**WORK INSTRUCTIONS**
Which lines of the data below hold "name"? Copy each of them.

----

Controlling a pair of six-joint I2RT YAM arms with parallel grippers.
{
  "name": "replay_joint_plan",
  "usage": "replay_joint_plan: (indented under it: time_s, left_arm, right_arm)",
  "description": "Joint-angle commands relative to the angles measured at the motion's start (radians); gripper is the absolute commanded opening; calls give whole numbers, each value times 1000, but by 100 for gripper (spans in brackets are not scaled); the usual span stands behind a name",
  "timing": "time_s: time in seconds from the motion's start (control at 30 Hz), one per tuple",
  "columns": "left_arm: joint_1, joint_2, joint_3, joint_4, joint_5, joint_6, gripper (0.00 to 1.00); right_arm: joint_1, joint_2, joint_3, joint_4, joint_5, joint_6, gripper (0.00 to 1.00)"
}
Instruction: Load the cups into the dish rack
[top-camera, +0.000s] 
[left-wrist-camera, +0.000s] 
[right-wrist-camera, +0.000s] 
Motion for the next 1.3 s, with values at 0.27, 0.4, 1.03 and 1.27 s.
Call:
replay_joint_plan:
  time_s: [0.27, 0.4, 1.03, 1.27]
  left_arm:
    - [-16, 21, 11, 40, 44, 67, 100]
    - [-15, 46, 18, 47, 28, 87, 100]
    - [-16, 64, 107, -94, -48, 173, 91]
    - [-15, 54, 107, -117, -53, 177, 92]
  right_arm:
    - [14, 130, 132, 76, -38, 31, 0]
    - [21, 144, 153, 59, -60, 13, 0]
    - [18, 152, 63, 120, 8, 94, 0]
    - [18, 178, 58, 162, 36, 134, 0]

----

**WRITTEN RESPONSE**
  "name": "replay_joint_plan",
  "description": "Joint-angle commands relative to the angles measured at the motion's start (radians); gripper is the absolute commanded opening; calls give whole numbers, each value times 1000, but by 100 for gripper (spans in brackets are not scaled); the usual span stands behind a name",

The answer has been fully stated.